Lin Yutang - Chinese American Author
Lin Yutang (October 10, 1895 – March 26, 1976) was a Chinese writer and inventor. His informal but polished style in both Chinese and English made him one of the most influential writers of his generation, and his compilations and translations of classic Chinese texts into English were bestsellers in the West.
Lin was born in the town of Banzai, Pinghe, Zhangzhou, Fujian. This mountainous region made a deep impression on his consciousness, and thereafter he would constantly consider himself a child of the mountains (in one of his books he commented that his idea of hell was a city apartment). His father was a Christian minister. His journey of faith from Christianity to Taoism and Buddhism, and back to Christianity in his later life was recorded in his book From Pagan to Christian (1959).
Lin studied for his bachelor's degree at Saint John's University in Shanghai, then received a half-scholarship to continue study for a doctoral degree at Harvard University. He later wrote that in the Widener Library he first found himself and first came alive, but he never saw a Harvard-Yale game. He left Harvard early however, moving to France and eventually to Germany, where he completed his requirements for a doctoral degree (in Chinese) at the University of Leipzig. From 1923 to 1926 he taught English literature at Peking University. On his return to the United States in 1931, he was briefly detained for inspection at Ellis Island.
Dr. Lin was very active in the popularization of classical Chinese literature in the West, as well as the general Chinese attitude towards life. He worked to formulate Gwoyeu Romatzyh a new method of romanizing the Chinese language, and created an indexing system for Chinese characters.
He was interested in mechanics. Since Chinese is a character-based rather than an alphabet-based language, with many thousands of separate characters, it has always been difficult to employ modern printing technologies.

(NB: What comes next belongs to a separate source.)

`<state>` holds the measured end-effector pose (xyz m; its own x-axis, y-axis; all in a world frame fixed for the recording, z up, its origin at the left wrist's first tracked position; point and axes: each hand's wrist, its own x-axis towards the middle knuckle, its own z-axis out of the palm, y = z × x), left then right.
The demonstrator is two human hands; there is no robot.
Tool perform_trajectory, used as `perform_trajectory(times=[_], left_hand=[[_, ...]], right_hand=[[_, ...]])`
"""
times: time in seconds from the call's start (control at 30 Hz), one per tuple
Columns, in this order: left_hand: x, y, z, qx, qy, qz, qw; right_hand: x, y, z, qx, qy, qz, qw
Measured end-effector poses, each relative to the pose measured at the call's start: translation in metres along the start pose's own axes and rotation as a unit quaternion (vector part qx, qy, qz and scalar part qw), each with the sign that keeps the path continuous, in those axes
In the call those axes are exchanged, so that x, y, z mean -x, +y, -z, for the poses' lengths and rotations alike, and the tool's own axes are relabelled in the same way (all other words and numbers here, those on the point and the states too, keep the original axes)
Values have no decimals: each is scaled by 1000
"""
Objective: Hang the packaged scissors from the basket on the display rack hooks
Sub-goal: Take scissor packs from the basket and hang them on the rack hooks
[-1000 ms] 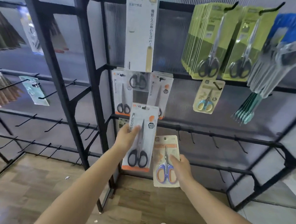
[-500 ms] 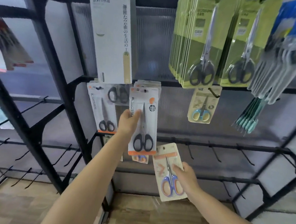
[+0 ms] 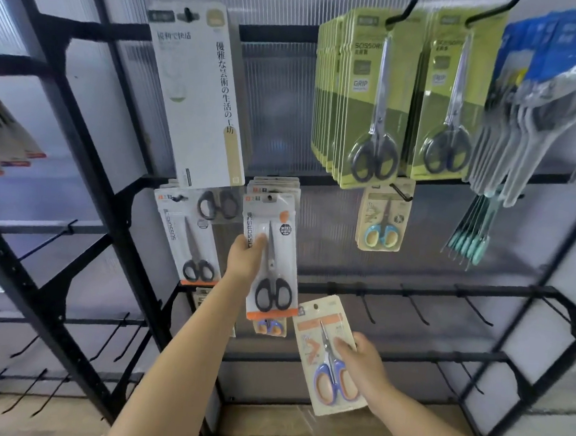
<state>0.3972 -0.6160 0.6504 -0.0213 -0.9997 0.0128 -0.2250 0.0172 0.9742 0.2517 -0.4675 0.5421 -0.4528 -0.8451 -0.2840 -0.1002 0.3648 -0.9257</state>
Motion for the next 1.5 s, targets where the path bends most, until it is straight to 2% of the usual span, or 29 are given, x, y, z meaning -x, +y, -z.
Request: perform_trajectory(times=[0.47, 0.63, 0.77, 0.83, 1.0, 1.1, 1.23, 1.5], left_hand=[[-38, 2, -19, -3, -21, 56, 998], [-41, -5, -16, 5, 11, 60, 998], [-19, -29, -7, -53, 55, 85, 993], [3, -49, -4, -59, 31, 97, 993], [72, -99, 2, 8, -96, 146, 985], [100, -121, 9, 0, -105, 146, 984], [118, -154, 25, 34, -79, 161, 983], [126, -212, 31, 11, -79, 158, 984]], right_hand=[[-13, 9, 15, 0, 15, -2, 1000], [-17, 3, 21, 17, 12, 6, 1000], [-18, -13, 19, -5, 10, 30, 999], [-16, -23, 13, -19, 0, 37, 999], [-2, -35, -16, -53, -13, 48, 997], [10, -30, -39, -65, -53, 36, 996], [20, -14, -59, -17, -122, 34, 992], [-23, -4, -67, 150, -142, 115, 972]])
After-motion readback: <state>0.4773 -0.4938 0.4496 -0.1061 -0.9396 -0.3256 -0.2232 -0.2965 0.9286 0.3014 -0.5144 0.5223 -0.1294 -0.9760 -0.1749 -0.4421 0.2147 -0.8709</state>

For many years it was doubted that a Chinese typewriter could be invented. Lin, however, worked on this problem for decades and eventually came up with a workable typewriter—brought to market in the middle of the war with Japan.

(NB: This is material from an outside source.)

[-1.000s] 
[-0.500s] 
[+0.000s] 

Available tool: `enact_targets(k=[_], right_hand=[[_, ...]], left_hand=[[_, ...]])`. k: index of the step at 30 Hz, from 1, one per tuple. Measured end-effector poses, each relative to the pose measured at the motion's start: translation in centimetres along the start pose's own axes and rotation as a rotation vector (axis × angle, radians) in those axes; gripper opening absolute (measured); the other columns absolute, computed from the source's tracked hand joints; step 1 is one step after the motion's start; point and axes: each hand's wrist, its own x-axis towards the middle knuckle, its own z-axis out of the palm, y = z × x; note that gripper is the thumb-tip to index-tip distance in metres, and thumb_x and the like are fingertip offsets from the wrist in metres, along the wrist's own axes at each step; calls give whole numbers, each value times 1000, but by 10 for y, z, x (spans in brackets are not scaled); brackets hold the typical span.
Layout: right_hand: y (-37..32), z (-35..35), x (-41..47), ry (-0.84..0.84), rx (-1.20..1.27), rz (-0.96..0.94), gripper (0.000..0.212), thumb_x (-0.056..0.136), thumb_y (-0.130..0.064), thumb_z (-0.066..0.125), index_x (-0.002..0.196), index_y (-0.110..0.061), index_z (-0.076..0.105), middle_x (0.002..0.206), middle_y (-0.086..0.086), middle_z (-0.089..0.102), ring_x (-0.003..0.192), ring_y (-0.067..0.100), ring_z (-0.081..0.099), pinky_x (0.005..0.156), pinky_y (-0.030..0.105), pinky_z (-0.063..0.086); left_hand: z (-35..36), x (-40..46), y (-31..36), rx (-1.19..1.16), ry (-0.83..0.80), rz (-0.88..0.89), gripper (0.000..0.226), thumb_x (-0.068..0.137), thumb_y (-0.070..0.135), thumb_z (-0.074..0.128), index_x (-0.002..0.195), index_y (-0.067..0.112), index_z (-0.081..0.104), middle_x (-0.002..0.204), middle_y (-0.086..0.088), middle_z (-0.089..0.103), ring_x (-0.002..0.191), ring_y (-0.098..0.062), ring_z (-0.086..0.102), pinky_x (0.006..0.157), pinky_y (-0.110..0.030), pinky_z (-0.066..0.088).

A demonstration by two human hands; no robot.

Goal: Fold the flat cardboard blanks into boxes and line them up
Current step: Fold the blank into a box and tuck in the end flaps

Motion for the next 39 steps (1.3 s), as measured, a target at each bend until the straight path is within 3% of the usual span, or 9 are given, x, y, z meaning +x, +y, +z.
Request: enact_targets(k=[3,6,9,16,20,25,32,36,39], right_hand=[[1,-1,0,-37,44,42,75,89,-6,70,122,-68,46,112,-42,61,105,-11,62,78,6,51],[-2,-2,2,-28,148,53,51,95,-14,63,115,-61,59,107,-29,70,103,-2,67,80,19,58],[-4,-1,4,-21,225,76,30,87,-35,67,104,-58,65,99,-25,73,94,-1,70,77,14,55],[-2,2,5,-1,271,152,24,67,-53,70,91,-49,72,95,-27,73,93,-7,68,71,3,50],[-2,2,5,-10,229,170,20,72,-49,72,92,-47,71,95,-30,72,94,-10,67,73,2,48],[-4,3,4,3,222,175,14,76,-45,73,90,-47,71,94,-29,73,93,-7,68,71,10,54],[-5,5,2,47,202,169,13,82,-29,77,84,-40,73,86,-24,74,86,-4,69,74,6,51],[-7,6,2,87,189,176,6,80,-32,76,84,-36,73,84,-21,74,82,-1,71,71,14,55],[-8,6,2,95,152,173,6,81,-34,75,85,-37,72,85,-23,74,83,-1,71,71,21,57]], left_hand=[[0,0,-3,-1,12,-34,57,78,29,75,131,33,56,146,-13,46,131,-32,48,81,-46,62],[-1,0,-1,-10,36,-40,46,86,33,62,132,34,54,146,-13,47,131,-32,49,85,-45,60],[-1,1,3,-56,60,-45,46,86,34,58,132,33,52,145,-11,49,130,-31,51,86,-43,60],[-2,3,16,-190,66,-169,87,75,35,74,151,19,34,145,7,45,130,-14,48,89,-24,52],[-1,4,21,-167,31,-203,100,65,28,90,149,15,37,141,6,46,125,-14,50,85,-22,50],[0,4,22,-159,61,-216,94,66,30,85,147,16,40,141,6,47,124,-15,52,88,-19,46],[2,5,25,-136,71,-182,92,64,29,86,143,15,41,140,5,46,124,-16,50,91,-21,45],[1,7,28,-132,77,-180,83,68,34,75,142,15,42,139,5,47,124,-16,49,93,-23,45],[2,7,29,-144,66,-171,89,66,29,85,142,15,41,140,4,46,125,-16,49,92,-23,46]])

He also invented and patented several lesser inventions such as a toothbrush with toothpaste dispensing.
His wife, Lin TsuiFeng was a cookbook author whose authentic recipes did a great deal to popularize the art of Chinese cookery in America. Dr. Lin wrote the introduction to one collection of recipes compiled by his wife and their third daughter, Lin HsiangJu (林相如).
His first daughter Adet Lin (1923-1971) was an author who also used the pseudonym Tan Yun.

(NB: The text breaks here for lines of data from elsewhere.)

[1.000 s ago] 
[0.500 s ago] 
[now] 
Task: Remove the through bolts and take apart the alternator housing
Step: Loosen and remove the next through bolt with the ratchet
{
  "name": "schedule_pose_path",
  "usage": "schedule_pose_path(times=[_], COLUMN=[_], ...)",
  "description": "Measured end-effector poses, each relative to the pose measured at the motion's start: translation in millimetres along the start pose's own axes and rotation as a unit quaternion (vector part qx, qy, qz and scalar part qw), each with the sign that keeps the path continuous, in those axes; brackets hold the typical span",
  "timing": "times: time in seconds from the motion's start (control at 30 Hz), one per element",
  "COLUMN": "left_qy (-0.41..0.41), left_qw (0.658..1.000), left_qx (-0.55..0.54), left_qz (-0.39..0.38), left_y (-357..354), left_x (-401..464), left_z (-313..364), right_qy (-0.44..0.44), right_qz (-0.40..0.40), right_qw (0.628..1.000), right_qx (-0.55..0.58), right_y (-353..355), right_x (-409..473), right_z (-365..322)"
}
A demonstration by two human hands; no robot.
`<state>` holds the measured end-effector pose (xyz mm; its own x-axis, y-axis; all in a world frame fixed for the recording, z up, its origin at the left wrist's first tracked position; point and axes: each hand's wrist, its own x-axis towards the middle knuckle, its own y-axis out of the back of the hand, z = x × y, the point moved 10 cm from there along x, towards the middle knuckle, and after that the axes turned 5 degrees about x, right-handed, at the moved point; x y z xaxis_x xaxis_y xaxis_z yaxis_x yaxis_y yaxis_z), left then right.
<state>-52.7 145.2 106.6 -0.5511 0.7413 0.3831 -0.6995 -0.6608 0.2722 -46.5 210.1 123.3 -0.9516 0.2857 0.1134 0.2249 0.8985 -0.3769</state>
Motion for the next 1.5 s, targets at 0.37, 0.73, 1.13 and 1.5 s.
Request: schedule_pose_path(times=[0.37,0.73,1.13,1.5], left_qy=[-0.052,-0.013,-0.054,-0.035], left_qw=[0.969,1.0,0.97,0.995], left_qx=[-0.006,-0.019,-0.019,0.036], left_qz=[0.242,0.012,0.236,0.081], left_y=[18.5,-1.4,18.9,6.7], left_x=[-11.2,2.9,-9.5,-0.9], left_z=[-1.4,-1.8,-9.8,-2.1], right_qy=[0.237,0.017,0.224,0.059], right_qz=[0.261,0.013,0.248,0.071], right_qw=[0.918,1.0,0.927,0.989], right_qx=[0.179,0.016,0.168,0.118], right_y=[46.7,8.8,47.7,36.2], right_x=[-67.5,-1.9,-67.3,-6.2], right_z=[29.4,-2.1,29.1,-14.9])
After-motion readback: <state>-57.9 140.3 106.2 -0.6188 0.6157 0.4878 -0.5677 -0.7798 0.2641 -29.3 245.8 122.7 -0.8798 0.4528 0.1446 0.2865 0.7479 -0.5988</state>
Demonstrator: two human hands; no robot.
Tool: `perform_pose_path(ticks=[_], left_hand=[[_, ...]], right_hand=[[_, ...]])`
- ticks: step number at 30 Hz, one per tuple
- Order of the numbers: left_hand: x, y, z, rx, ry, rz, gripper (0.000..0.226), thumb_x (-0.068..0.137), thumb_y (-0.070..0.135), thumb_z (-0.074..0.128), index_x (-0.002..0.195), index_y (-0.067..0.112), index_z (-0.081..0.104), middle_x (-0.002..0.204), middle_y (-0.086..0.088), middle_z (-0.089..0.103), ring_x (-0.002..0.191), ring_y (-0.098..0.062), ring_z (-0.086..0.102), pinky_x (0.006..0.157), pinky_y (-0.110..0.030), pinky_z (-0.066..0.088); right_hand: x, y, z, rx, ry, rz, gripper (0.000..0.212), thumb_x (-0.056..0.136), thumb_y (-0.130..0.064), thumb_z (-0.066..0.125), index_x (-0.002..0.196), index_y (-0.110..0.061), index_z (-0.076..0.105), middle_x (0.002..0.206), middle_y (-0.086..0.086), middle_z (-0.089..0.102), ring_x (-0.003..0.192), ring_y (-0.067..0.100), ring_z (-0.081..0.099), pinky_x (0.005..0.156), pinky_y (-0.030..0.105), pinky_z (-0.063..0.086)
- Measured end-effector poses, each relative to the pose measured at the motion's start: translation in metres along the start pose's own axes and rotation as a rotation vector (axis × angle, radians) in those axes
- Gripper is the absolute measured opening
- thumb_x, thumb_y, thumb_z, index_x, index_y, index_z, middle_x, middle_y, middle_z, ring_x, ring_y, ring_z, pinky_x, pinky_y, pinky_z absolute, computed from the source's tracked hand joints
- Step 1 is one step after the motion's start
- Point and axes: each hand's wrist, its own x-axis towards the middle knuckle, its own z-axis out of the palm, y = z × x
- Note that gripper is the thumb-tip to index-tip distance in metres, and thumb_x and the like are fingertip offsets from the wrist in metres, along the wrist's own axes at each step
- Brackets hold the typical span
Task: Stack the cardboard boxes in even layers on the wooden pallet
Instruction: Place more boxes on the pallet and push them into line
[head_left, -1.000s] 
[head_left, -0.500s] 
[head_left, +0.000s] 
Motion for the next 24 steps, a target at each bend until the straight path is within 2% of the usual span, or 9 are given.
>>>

His second daughter Lin TaiYi (林太乙) (1926-2003) was also known as Anor Lin in her earliest writing. She was an author and the general editor of Chinese Reader's Digest from 1965 until her retirement in 1988.
His third daughter Lin HsiangJu (林相如) (1931-), was referred to as MeiMei in childhood. She was co-author of cookbooks with her mother, and was a biochemist at Queen Mary hospital in Hong Kong.